Tryan and Corkill Battle Back in Round 5


Clay Tryan and Jade Corkill cashed their first checks of the 2017 Wrangler National Finals Rodeo in Round 5, and they got it done in 3.9 seconds on the steer they dreaded drawing most.

Clay and Jade strategized their way around letting the same steer that took Coleman Proctor and Billie Jack Saebens out of the average in Round 2 do them dirty to share the victory lap with Erich Rogers and Cory Petska, who took the world championship race lead away from regular-season leaders Kaleb Driggers and Junior Nogueira after a 3.9-second run of their own.

“That steer looked almost impossible to heel to me,” Clay said of the night Coleman and Billie Jack tried him on. “He was really bad on the second hop that first time, so I knew I needed to come straight back up the arena to keep him moving better, and Jade knew he needed to heel him really fast.”

The team with a set of six gold buckles between them struggled in the early rounds, finishing out of the money on opening night in 5.6. Clay missed their second and third steers, and Jade roped a leg in Round 4.

Hubbell Rodeo Photos

“I was missing the barrier and my timing was messed up,” said Clay, who’s roping at his 16 NFR here this year. “So we went and made some practice runs, and I got my timing back. Then I made 500,000 runs in my head.”

“Before we came down here I felt as good as I’ve ever felt about my roping and my horse,” said Jade, already a 10-time NFR team roper, who was so hot after roping that fourth-round leg that he walked back to his hotel that night. “I felt all the things I need to win to the max. Then we get here and it takes five rounds to win a check.

“The start seems faster here than it’s ever been. We weren’t setting things up and giving ourselves a chance to do good. We had a slow finish on our first steer, Clay missed those next two, then in the fourth round we had the one we both picked, Clay really got a good start, that steer peeled into me and I got stretched out.

“Clay missing those steers was my fault. I should have stepped our second steer left a little and kept him from stretching out and running like that, because that let him be a little low-headed. On that fourth steer, the steer’s feet hit before the bottom strand of my loop, because I waited too long to throw.”
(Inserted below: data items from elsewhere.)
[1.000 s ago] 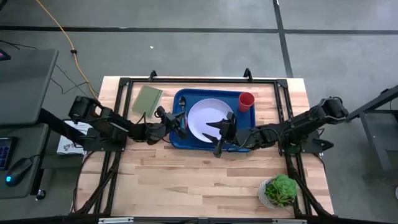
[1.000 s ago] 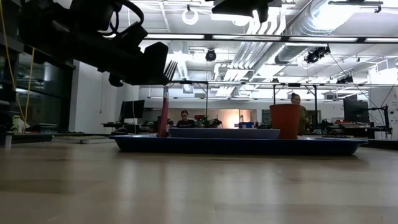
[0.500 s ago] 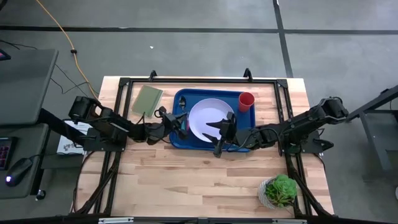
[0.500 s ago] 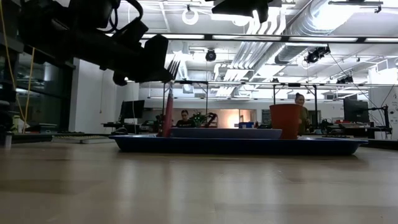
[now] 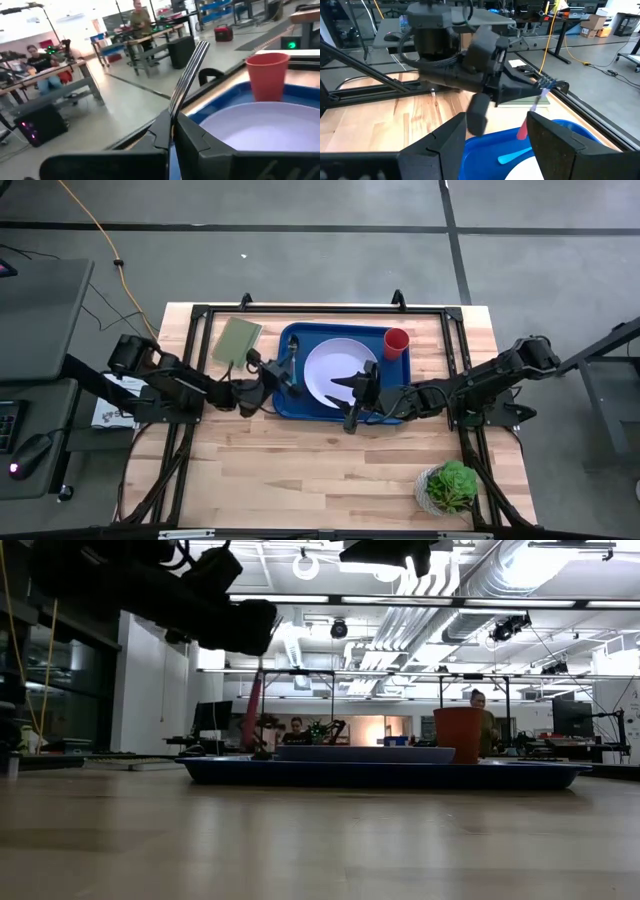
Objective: Pick and place plate/cup/fork/spoon on tray
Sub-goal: Put the pink fork on the blue serving tray to the left of the white plate
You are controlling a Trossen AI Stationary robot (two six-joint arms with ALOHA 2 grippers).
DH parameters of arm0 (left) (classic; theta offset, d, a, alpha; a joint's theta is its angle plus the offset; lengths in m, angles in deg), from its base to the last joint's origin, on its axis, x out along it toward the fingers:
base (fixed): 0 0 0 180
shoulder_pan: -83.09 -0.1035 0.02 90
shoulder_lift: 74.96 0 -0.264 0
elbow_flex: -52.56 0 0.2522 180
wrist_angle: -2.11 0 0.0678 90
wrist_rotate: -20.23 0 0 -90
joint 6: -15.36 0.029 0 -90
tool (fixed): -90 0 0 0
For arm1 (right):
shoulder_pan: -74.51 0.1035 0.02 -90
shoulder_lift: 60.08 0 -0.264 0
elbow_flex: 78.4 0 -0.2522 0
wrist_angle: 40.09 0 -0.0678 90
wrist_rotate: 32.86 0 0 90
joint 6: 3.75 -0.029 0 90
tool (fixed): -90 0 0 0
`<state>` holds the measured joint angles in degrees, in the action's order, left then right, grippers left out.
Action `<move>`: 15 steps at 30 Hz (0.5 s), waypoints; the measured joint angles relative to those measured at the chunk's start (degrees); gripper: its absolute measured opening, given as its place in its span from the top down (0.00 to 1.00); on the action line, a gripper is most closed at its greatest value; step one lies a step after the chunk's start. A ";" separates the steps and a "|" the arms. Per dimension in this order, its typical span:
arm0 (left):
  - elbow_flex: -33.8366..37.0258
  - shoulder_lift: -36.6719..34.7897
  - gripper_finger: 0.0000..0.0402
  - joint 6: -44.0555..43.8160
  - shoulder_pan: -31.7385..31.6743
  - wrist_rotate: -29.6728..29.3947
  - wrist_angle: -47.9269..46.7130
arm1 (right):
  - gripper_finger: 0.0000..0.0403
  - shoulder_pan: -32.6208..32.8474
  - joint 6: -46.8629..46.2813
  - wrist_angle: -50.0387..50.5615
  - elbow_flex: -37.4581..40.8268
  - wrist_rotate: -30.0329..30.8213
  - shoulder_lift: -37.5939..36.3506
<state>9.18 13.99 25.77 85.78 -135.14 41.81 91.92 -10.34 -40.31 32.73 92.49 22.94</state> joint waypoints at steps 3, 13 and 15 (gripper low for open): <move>-0.13 0.23 1.00 -1.52 -3.60 3.90 0.00 | 0.50 0.00 0.00 -0.02 0.00 0.00 0.00; -0.13 3.73 1.00 -14.21 -11.88 12.67 -0.92 | 0.50 0.00 0.15 -0.02 0.00 0.00 0.00; -0.11 4.80 1.00 -15.34 -12.22 12.43 -0.73 | 0.50 0.00 0.15 -0.02 0.00 0.00 0.00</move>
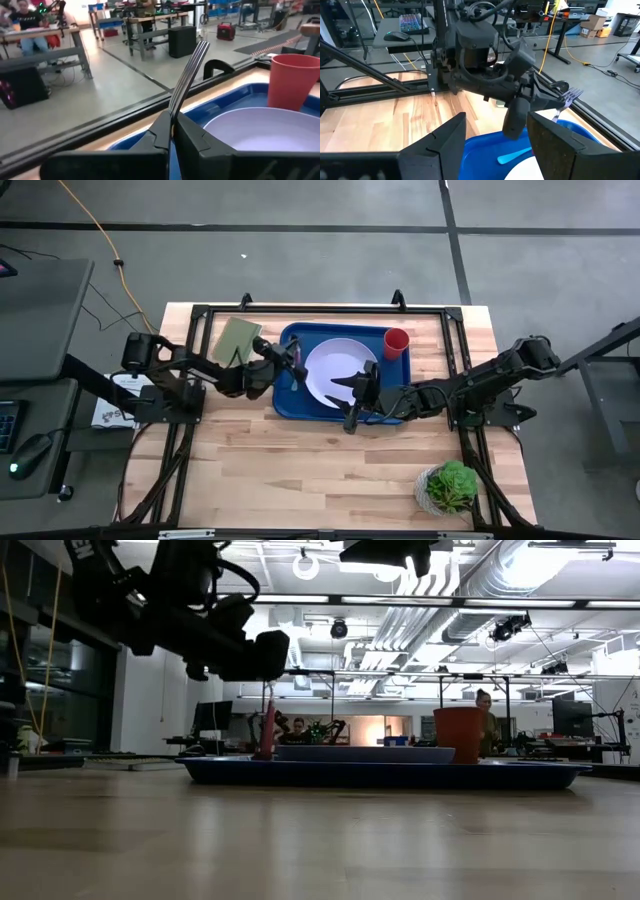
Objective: Pick and place plate/cup/fork/spoon on tray
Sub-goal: Put the pink fork on the blue serving tray to the left of the white plate
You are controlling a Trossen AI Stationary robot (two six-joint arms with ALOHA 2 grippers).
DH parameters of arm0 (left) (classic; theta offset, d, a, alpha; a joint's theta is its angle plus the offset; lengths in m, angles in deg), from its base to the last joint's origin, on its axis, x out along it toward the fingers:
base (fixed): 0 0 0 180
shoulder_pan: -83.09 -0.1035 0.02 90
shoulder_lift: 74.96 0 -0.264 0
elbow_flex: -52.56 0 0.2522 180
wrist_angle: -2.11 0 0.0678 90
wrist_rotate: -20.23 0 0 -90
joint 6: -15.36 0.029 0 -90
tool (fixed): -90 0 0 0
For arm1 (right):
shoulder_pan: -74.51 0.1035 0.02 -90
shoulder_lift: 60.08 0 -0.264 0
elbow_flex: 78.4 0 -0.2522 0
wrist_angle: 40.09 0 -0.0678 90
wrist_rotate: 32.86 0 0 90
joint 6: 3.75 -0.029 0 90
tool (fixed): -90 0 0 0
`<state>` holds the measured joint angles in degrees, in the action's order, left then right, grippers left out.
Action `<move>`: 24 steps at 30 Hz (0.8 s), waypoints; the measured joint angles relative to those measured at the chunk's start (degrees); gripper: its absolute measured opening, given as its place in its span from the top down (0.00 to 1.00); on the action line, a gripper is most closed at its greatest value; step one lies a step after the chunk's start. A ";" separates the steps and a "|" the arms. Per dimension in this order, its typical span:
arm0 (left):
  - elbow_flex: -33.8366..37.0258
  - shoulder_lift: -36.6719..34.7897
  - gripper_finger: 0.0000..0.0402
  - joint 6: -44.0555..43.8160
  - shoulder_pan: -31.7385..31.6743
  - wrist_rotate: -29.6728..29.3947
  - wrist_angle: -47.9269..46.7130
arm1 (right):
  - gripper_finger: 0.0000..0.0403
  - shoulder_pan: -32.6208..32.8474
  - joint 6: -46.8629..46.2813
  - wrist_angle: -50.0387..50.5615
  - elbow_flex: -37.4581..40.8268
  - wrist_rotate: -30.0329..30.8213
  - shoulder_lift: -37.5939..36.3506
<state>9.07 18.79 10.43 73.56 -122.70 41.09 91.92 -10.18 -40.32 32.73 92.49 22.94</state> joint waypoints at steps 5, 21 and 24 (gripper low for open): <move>-0.02 1.40 1.00 -2.53 -0.25 -0.11 1.25 | 0.50 0.00 0.00 0.01 0.00 -0.02 0.00; -2.96 1.40 1.00 -3.02 2.11 1.42 3.65 | 0.50 0.00 0.02 0.02 0.00 -0.02 0.00; -3.85 1.40 1.00 -1.50 2.54 1.46 3.67 | 0.50 0.00 0.02 0.01 0.00 -0.02 0.00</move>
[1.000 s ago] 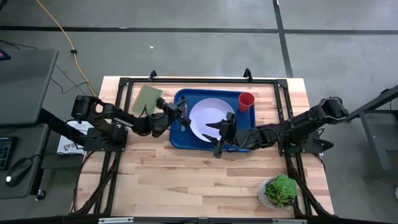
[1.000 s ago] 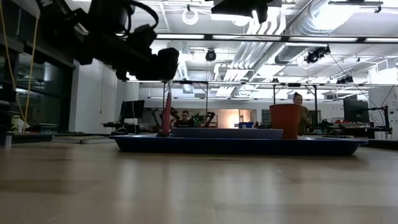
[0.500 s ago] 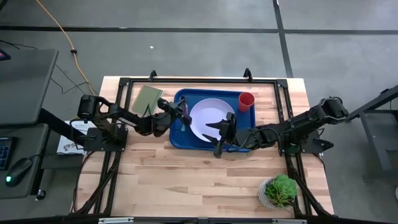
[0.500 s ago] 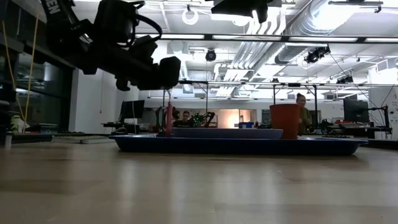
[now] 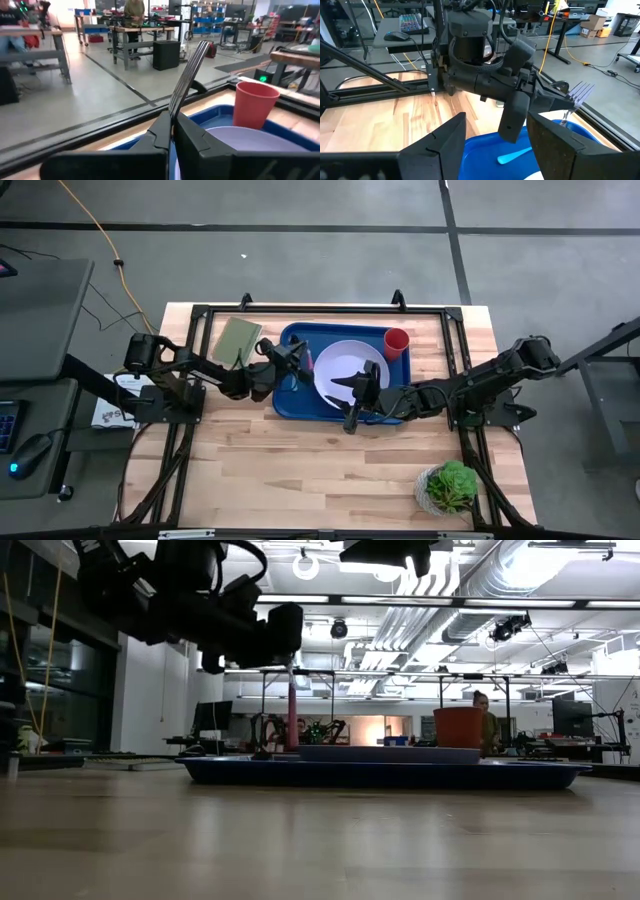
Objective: Pick and place plate/cup/fork/spoon on tray
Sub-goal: Put the pink fork on the blue serving tray to the left of the white plate
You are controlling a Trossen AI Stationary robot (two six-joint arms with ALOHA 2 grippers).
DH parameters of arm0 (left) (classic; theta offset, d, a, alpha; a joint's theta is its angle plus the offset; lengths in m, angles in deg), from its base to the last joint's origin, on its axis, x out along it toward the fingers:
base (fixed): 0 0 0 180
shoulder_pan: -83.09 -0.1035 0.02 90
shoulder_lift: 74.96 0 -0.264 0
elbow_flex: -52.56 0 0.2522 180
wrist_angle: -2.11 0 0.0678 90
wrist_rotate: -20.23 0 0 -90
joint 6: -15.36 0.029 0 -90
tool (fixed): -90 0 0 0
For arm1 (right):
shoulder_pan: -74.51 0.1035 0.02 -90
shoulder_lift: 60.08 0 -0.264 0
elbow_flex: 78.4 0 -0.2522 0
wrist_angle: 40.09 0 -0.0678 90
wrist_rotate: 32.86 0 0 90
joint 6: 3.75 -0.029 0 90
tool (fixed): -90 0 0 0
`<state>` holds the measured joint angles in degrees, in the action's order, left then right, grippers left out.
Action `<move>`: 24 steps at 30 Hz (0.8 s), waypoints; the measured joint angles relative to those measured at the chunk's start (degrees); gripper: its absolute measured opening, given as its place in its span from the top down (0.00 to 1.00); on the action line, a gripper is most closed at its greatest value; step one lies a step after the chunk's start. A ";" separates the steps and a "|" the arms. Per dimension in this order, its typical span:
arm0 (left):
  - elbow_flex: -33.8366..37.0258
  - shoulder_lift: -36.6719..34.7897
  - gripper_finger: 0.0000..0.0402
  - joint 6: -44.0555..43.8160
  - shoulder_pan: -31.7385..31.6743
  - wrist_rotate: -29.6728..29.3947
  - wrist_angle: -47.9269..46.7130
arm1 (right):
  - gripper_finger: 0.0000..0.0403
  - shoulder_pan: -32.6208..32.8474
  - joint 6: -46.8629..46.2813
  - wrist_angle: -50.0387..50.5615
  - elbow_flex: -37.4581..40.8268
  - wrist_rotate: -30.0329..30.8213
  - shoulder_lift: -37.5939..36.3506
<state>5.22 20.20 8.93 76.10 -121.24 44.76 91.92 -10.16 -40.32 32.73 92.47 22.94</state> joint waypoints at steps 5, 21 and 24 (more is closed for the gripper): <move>-0.15 -1.16 1.00 4.71 0.23 -3.11 0.00 | 0.50 0.00 0.01 0.01 0.00 -1.11 0.00; -0.77 -29.05 1.00 -5.58 5.85 30.19 -26.96 | 0.50 -0.91 0.26 10.00 0.07 -5.94 0.74; -0.77 -30.34 1.00 -10.00 4.22 38.00 -29.06 | 0.50 -2.15 0.40 5.86 0.07 -9.46 3.09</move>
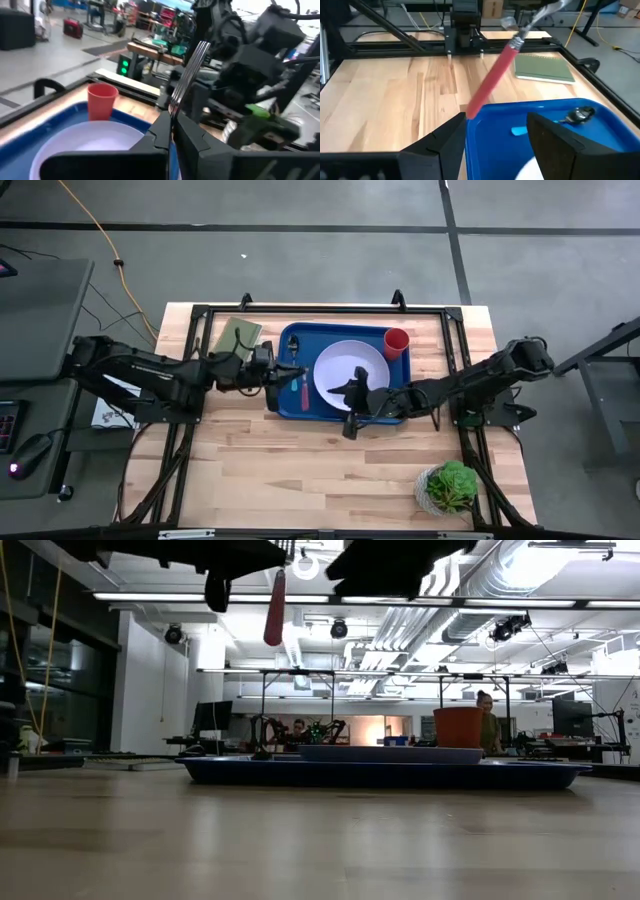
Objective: Pick and place plate/cup/fork/spoon on tray
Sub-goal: Put the pink fork on the blue serving tray to the left of the white plate
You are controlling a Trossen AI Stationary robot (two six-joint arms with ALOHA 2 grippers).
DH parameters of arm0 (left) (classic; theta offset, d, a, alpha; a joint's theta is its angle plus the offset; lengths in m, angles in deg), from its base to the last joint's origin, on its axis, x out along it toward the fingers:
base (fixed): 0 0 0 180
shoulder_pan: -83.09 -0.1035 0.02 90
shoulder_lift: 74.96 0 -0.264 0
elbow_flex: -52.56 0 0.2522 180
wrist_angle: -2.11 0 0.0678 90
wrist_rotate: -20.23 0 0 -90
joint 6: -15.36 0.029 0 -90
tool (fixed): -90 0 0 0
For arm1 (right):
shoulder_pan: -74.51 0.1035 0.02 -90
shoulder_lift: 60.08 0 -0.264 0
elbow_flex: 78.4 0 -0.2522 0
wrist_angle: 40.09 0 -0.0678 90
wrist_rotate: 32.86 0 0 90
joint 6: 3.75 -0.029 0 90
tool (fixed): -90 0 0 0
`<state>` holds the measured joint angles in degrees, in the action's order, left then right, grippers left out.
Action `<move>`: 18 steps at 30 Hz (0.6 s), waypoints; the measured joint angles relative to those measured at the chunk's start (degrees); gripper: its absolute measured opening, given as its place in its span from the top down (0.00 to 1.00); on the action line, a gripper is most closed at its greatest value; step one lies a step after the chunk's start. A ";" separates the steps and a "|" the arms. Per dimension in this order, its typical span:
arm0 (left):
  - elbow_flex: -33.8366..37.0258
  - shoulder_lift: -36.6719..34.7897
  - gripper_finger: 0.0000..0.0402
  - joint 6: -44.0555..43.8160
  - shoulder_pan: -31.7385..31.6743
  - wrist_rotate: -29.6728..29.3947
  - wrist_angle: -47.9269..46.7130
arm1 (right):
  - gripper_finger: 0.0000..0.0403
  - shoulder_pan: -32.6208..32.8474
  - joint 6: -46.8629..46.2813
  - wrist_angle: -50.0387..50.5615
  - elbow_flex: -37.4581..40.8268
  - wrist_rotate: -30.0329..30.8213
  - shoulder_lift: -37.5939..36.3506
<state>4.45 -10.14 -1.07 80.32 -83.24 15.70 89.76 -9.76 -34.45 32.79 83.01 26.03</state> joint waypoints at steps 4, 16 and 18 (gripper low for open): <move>0.02 1.65 1.00 -0.38 -0.07 0.45 1.95 | 0.50 -1.85 0.03 -6.62 -0.01 -1.01 3.62; 0.04 5.73 1.00 -0.79 -0.11 1.67 9.24 | 0.50 -5.51 -4.25 -14.53 -0.04 -7.25 6.04; 0.02 5.67 1.00 -0.94 -0.11 2.71 10.76 | 0.50 -6.03 -5.89 -14.65 -0.04 -6.92 6.77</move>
<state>4.48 -4.47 -2.01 80.21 -80.53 26.46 83.74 -15.64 -49.11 32.75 76.09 32.80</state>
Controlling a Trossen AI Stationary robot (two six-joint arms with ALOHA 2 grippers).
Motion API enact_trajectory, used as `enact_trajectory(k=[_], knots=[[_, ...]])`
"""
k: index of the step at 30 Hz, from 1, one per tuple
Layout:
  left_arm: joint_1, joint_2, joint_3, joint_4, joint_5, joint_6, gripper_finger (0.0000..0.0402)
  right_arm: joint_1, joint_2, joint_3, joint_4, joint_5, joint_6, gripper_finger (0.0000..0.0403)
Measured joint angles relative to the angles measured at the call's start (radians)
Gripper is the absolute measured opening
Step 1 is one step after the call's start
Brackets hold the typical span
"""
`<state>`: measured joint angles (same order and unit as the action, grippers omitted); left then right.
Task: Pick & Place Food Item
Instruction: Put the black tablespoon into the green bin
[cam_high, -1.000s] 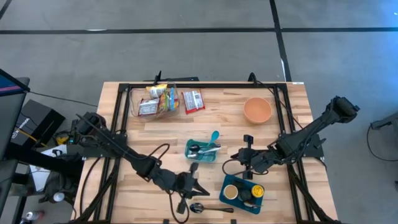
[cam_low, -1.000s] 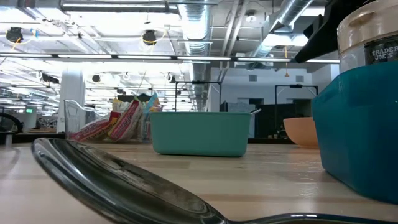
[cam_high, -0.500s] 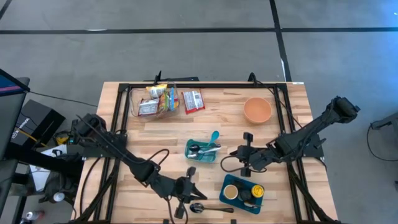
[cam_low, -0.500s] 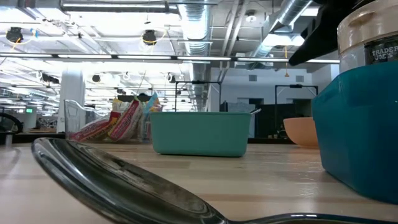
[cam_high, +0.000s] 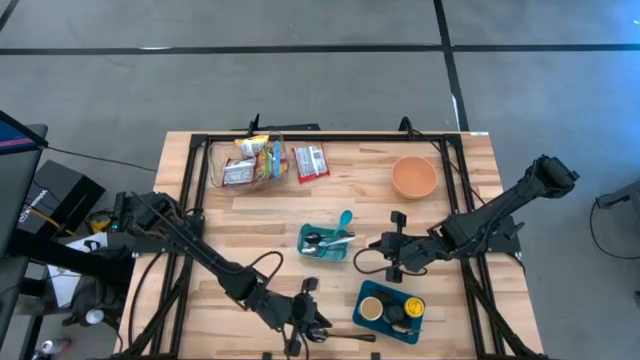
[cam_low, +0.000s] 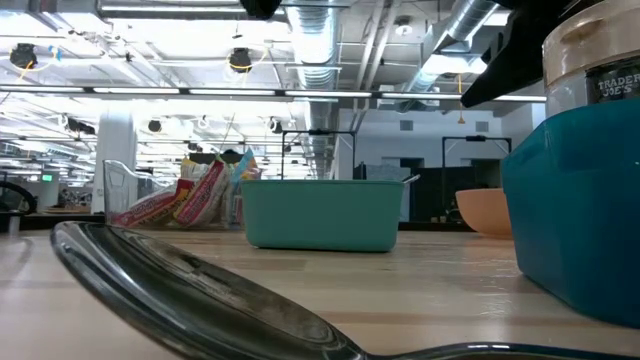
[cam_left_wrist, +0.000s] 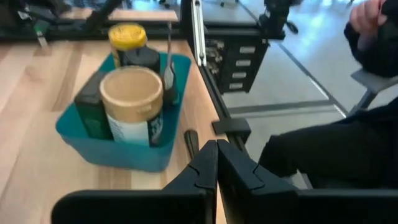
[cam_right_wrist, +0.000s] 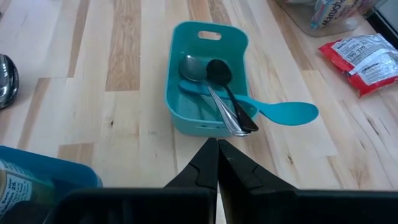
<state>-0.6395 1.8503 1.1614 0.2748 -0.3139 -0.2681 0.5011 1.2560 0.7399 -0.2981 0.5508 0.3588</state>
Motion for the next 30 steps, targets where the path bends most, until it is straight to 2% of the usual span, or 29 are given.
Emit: enact_trajectory(k=[6, 12, 20, 30], knots=[[-0.018, 0.0, 0.0, -0.061, 0.0, -0.027, 0.0, 0.0, 0.0, 0.0, 0.0, -0.007, 0.009, 0.0], [-0.027, 0.0, 0.0, -0.126, 0.001, -0.083, 0.0, 0.001, 0.0, 0.0, 0.004, -0.037, 0.165, 0.0], [-0.027, -0.002, 0.0, -0.201, 0.001, -0.13, 0.0, -0.005, 0.0, 0.0, 0.03, -0.038, 0.158, 0.0], [-0.027, -0.002, 0.0, -0.281, 0.0, -0.186, 0.0, 0.041, 0.0, 0.028, 0.177, -0.054, 0.052, 0.0]])
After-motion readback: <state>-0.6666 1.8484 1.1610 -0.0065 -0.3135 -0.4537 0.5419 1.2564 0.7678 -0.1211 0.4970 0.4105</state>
The only credit Jade claimed in those first four rounds was the blame.

“Clay had a job and a half on his shoulders those first four nights, because I only did half my job,” Jade said. “Tonight (in Round 5), I shortened my loop up a little, got my angle a little steeper and created my own shot instead of waiting for things to happen. Basically, I finally just did my job.”

Clay’s been to Rodeo’s Super Bowl enough times to savvy that this is truly a 10-steer marathon, and that you can’t let stubbed toes in your rearview mirror impact your next run.

“I’ve had some bad NFRs and I’ve had some good NFRs,” he said. “If you make the Finals a lot, that’s just life. But you can win as much in the last five rounds as the first five rounds. You cannot give up.”